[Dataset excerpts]
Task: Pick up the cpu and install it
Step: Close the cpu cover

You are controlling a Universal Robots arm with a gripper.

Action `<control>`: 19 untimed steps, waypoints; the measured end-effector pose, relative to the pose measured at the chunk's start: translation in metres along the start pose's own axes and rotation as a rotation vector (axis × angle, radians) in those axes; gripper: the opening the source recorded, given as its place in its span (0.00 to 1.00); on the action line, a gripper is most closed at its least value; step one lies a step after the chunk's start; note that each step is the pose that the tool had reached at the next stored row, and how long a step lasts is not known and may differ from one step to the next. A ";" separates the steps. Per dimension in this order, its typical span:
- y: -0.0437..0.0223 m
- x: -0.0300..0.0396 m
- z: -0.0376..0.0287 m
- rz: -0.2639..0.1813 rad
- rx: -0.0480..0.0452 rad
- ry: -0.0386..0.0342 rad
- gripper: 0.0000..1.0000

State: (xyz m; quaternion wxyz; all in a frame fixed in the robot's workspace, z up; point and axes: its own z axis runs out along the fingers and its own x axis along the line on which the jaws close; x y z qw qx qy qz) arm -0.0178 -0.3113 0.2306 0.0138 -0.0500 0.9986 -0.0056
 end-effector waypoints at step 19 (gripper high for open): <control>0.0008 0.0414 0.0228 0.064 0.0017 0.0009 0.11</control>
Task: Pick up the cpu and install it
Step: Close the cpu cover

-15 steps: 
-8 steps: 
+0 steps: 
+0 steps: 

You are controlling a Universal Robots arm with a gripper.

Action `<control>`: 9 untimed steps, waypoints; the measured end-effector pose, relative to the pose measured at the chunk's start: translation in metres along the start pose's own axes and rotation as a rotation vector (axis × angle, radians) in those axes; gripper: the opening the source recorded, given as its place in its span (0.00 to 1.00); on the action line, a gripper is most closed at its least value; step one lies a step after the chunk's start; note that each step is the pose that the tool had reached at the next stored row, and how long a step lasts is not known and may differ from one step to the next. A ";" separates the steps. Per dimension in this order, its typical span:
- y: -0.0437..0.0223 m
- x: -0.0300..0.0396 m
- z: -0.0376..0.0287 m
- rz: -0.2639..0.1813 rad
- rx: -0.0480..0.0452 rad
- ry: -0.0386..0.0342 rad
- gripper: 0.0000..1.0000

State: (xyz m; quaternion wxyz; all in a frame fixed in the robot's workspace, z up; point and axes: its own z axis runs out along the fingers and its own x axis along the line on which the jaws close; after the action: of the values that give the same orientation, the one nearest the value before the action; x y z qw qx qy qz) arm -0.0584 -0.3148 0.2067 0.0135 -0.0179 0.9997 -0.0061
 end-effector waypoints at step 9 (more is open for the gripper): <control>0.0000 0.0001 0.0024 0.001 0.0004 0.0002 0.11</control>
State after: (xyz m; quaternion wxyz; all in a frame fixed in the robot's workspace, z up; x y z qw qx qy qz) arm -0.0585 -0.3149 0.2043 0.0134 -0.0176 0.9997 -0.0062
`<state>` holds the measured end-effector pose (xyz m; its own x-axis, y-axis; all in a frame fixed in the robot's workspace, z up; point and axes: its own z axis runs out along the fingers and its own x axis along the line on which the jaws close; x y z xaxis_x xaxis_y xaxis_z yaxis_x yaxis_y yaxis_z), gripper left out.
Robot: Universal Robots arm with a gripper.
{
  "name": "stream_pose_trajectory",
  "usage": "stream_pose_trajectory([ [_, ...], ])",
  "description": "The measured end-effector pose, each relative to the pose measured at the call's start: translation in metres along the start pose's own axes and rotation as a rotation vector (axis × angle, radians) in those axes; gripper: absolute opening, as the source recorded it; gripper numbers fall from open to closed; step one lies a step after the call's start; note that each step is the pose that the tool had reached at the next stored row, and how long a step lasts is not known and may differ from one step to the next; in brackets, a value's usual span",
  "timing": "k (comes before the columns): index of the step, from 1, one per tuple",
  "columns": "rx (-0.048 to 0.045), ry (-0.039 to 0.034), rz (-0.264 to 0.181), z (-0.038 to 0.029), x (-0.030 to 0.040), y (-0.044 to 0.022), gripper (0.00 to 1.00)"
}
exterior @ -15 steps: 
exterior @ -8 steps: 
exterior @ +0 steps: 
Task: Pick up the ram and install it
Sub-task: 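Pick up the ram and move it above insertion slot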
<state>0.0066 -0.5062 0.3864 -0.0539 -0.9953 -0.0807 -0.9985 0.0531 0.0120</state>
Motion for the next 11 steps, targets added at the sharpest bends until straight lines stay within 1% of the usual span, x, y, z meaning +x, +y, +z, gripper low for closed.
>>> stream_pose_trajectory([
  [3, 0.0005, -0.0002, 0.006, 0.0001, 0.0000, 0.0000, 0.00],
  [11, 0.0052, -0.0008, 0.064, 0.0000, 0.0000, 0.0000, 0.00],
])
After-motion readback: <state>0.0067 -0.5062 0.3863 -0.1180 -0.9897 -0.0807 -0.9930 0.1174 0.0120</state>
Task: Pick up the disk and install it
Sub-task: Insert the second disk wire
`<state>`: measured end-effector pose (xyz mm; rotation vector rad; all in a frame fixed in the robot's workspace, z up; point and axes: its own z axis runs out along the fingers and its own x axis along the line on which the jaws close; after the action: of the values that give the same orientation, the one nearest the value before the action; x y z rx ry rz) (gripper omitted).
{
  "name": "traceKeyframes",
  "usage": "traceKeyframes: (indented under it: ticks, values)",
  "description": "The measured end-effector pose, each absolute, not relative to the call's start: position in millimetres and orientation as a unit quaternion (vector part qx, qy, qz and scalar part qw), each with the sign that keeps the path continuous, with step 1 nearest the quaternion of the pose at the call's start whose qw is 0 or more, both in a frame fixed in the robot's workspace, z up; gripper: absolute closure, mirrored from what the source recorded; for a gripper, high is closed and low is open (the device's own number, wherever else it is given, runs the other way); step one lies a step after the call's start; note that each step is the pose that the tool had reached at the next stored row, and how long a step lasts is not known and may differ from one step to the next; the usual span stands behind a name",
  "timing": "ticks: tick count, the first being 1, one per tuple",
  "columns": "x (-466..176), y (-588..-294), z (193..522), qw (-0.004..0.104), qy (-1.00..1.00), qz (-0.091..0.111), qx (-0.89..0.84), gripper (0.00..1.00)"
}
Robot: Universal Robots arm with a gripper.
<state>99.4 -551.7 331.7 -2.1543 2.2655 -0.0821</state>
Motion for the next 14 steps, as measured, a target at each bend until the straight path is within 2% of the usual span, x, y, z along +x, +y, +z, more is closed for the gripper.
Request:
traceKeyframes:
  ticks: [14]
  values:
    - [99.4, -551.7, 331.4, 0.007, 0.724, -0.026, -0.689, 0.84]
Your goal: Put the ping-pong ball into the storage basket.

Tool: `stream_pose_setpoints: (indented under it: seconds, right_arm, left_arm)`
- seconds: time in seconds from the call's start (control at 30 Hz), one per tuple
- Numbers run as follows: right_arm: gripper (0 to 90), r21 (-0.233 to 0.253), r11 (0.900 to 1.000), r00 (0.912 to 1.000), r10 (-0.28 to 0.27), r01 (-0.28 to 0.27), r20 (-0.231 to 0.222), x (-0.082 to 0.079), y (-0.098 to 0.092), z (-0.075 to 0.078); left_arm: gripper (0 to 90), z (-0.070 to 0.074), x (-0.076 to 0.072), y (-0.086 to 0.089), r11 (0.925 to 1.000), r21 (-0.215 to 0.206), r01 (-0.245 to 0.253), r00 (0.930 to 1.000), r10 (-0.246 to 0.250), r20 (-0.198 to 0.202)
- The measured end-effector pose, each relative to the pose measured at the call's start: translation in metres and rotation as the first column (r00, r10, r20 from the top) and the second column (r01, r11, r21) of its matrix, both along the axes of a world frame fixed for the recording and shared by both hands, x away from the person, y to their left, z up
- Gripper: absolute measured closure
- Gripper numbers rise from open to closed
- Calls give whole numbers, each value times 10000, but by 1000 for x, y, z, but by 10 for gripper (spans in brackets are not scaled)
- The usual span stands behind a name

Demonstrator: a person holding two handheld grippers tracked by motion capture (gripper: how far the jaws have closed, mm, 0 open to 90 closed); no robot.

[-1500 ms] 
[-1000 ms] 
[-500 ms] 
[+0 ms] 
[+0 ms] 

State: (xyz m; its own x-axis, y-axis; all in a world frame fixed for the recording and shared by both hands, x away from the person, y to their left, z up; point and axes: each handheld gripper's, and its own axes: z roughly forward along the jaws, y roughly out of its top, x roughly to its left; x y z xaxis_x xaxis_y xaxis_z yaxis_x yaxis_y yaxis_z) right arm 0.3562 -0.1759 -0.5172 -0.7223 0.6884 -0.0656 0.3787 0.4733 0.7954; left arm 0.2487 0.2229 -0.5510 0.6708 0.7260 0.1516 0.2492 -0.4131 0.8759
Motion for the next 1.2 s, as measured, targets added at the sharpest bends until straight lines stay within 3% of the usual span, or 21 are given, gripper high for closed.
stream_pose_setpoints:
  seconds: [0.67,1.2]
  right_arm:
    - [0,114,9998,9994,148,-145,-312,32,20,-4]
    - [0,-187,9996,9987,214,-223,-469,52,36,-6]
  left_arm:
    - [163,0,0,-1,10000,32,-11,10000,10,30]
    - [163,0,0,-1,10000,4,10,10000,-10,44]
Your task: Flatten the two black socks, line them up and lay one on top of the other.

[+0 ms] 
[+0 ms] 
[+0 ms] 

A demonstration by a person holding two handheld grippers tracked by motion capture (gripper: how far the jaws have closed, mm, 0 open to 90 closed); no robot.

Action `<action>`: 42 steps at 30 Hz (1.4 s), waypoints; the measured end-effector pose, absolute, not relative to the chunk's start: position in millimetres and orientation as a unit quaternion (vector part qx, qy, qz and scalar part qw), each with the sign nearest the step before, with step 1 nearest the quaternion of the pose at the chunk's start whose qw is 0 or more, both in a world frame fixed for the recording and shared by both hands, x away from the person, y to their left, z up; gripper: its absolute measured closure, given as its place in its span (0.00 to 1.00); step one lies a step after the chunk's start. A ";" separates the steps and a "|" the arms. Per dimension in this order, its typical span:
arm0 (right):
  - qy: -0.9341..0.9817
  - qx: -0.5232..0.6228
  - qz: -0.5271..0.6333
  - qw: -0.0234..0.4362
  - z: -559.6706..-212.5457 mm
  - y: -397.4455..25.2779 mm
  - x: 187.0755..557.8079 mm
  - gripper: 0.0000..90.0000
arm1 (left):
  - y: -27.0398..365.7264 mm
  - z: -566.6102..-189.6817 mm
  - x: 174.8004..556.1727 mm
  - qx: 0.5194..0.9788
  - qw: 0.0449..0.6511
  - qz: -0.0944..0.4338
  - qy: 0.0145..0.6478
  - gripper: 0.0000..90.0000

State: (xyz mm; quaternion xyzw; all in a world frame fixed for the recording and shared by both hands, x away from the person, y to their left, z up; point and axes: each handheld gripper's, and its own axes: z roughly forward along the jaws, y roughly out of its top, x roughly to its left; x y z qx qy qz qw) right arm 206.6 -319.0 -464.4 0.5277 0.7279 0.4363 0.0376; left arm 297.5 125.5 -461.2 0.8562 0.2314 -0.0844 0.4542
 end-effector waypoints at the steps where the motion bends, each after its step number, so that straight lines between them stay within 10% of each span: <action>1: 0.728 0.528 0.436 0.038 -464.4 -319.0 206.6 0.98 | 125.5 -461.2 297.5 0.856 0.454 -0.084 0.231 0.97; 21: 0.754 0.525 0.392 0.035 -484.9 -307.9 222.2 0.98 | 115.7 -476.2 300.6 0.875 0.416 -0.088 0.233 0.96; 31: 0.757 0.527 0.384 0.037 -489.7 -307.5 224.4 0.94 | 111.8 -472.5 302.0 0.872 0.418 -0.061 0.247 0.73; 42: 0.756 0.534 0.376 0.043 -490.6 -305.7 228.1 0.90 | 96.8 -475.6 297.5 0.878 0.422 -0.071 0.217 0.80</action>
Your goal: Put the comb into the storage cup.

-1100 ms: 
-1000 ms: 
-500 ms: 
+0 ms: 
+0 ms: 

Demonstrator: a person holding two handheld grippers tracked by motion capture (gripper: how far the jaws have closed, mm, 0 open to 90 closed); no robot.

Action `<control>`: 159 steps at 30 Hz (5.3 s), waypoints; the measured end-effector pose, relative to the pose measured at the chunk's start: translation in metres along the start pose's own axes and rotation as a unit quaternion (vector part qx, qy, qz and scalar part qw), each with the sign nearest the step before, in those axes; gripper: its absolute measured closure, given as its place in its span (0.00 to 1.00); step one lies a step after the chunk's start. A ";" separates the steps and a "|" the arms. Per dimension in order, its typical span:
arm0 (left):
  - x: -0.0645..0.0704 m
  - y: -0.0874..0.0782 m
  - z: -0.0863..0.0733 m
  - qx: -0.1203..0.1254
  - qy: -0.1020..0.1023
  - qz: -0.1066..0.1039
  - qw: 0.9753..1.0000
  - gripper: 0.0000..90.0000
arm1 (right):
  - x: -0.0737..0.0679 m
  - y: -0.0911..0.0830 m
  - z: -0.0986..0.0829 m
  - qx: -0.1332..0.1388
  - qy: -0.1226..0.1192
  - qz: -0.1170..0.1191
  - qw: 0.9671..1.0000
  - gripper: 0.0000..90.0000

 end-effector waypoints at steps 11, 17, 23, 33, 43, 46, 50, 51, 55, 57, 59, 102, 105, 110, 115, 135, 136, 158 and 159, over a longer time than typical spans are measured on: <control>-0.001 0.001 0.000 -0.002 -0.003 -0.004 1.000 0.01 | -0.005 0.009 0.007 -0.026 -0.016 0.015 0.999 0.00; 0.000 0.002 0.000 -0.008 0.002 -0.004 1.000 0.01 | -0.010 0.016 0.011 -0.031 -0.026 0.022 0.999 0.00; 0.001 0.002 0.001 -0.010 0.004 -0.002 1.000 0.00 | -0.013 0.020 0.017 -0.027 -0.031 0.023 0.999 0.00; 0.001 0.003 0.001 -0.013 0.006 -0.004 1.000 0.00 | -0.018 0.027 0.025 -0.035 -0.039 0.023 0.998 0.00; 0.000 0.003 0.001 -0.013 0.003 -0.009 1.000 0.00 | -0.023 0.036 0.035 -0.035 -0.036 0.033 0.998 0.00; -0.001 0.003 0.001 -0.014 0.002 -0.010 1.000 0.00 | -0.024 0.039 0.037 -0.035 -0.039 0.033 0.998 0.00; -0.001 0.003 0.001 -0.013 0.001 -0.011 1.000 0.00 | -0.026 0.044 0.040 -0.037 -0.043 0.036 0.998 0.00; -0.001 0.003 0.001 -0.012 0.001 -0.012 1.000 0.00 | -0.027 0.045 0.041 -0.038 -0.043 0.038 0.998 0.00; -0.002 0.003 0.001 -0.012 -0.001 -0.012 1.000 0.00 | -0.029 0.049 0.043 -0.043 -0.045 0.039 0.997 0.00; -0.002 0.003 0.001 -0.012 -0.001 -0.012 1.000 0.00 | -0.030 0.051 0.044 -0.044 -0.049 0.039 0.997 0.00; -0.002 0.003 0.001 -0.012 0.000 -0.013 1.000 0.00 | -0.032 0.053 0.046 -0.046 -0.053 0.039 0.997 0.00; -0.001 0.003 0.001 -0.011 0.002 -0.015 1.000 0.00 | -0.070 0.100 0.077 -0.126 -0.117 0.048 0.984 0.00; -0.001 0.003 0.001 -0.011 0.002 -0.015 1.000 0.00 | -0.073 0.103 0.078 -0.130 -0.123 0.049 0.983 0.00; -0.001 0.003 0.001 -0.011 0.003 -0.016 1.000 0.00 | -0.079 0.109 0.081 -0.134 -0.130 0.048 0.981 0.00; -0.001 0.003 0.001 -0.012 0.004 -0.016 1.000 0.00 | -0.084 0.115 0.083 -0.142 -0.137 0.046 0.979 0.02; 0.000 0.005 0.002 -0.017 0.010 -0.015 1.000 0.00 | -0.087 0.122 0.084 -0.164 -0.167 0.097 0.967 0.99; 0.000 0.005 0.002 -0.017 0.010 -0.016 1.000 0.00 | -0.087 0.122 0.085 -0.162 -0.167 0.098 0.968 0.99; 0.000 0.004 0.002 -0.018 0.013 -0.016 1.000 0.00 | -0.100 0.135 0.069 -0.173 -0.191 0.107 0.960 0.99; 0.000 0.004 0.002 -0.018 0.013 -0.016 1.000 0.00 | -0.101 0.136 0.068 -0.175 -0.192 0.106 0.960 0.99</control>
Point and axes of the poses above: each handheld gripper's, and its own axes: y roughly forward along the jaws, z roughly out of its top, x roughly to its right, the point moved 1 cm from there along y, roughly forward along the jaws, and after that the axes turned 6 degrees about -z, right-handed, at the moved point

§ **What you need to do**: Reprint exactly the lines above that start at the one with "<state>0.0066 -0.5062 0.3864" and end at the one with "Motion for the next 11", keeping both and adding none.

§ **Answer for this exercise**:
<state>0.0066 -0.5062 0.3864 -0.0539 -0.9953 -0.0807 -0.9985 0.0531 0.0120</state>
Motion for the next 11 steps, targets added at the sharpest bends until straight lines stay within 1% of the usual span, x, y, z meaning +x, +y, +z, gripper low for closed.

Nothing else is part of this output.